*Problem statement*
Copy each line of the entries that contains the word "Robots".

*Collected data entries*
----------------------------------------

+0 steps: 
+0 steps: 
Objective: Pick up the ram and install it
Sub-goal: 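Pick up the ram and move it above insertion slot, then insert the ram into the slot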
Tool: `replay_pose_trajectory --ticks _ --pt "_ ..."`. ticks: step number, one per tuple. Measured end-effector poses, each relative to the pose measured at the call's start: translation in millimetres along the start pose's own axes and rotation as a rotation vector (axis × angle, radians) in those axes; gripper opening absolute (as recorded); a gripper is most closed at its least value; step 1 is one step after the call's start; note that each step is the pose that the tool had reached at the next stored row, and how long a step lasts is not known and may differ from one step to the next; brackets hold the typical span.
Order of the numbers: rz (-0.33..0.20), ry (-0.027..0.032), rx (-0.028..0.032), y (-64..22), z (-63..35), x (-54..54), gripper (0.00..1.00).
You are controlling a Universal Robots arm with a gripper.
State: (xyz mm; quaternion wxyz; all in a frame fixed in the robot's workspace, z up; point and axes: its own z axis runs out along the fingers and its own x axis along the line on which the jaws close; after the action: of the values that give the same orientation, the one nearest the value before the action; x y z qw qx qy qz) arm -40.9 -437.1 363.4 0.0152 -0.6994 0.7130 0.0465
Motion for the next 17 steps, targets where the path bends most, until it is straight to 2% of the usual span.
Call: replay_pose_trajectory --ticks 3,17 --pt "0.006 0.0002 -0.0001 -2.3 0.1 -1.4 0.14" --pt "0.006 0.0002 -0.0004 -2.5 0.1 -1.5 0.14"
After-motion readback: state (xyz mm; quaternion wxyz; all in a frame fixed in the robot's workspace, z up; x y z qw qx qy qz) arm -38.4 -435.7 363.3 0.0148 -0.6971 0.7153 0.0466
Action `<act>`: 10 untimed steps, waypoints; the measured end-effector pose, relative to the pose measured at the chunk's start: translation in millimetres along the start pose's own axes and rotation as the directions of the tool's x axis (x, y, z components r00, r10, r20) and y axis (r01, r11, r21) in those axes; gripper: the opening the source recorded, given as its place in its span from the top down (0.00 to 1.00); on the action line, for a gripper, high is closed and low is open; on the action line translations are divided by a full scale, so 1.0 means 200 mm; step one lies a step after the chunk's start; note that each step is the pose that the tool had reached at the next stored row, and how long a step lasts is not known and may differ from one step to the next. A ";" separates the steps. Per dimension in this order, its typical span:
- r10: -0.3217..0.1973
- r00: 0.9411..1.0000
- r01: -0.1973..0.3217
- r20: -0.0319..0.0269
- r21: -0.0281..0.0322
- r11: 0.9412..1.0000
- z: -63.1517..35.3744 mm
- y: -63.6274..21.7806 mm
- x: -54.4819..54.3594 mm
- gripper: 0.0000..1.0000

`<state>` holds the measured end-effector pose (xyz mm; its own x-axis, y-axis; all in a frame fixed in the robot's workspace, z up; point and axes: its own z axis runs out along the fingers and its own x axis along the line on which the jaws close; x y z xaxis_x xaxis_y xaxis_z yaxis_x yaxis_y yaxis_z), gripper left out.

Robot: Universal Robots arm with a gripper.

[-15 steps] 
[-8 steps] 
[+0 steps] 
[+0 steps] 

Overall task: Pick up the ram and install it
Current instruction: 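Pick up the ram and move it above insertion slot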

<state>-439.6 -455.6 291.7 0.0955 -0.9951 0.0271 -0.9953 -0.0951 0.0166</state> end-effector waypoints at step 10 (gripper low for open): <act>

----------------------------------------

*Solution to the exercise*
You are controlling a Universal Robots arm with a gripper.
Robot: Universal Robots arm with a gripper.

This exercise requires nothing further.